YOUR INSTRUCTIONS: Take the listing that follows and copy it precisely.

GIVEN INFORMATION:
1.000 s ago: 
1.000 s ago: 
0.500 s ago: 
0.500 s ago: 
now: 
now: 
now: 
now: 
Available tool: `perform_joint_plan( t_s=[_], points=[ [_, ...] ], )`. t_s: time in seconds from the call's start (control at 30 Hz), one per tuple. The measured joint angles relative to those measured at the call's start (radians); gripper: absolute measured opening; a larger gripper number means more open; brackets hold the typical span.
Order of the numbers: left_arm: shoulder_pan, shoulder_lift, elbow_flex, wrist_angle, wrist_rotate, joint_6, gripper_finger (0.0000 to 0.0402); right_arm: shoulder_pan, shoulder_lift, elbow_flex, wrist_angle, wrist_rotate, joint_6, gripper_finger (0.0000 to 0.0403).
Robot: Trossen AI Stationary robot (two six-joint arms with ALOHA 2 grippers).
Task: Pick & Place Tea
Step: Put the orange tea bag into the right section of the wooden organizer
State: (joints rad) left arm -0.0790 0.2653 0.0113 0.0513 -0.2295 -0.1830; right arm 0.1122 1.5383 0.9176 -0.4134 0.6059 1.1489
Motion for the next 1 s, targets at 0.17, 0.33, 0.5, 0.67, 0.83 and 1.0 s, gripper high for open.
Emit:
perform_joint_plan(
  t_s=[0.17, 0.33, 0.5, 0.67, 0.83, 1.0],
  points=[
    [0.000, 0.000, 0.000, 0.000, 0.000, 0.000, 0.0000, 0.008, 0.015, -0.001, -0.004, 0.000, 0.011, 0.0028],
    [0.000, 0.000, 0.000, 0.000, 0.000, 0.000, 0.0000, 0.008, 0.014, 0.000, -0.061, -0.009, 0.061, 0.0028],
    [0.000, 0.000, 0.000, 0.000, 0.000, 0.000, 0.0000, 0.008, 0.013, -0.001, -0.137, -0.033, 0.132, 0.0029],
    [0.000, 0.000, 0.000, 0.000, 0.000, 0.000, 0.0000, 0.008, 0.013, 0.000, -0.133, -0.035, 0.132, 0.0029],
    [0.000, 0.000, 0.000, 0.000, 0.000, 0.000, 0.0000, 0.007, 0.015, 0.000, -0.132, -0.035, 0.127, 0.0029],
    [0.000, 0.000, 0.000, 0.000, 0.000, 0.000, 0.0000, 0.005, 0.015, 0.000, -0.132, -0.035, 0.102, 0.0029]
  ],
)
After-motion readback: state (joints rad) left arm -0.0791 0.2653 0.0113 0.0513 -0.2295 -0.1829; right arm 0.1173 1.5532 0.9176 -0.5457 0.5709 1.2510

EXERCISE RESPONSE:
1.000 s ago: 
1.000 s ago: 
0.500 s ago: 
0.500 s ago: 
now: 
now: 
now: 
now: 
Available tool: `perform_joint_plan( t_s=[_], points=[ [_, ...] ], )`. t_s: time in seconds from the call's start (control at 30 Hz), one per tuple. The measured joint angles relative to those measured at the call's start (radians); gripper: absolute measured opening; a larger gripper number means more open; brackets hold the typical span.
Order of the numbers: left_arm: shoulder_pan, shoulder_lift, elbow_flex, wrist_angle, wrist_rotate, joint_6, gripper_finger (0.0000 to 0.0402); right_arm: shoulder_pan, shoulder_lift, elbow_flex, wrist_angle, wrist_rotate, joint_6, gripper_finger (0.0000 to 0.0403).
Robot: Trossen AI Stationary robot (two six-joint arms with ALOHA 2 grippers).
Task: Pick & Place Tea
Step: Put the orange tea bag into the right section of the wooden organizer
State: (joints rad) left arm -0.0790 0.2653 0.0113 0.0513 -0.2295 -0.1830; right arm 0.1122 1.5383 0.9176 -0.4134 0.6059 1.1489
Motion for the next 1 s, targets at 0.17, 0.33, 0.5, 0.67, 0.83 and 1.0 s, gripper high for open.
Emit:
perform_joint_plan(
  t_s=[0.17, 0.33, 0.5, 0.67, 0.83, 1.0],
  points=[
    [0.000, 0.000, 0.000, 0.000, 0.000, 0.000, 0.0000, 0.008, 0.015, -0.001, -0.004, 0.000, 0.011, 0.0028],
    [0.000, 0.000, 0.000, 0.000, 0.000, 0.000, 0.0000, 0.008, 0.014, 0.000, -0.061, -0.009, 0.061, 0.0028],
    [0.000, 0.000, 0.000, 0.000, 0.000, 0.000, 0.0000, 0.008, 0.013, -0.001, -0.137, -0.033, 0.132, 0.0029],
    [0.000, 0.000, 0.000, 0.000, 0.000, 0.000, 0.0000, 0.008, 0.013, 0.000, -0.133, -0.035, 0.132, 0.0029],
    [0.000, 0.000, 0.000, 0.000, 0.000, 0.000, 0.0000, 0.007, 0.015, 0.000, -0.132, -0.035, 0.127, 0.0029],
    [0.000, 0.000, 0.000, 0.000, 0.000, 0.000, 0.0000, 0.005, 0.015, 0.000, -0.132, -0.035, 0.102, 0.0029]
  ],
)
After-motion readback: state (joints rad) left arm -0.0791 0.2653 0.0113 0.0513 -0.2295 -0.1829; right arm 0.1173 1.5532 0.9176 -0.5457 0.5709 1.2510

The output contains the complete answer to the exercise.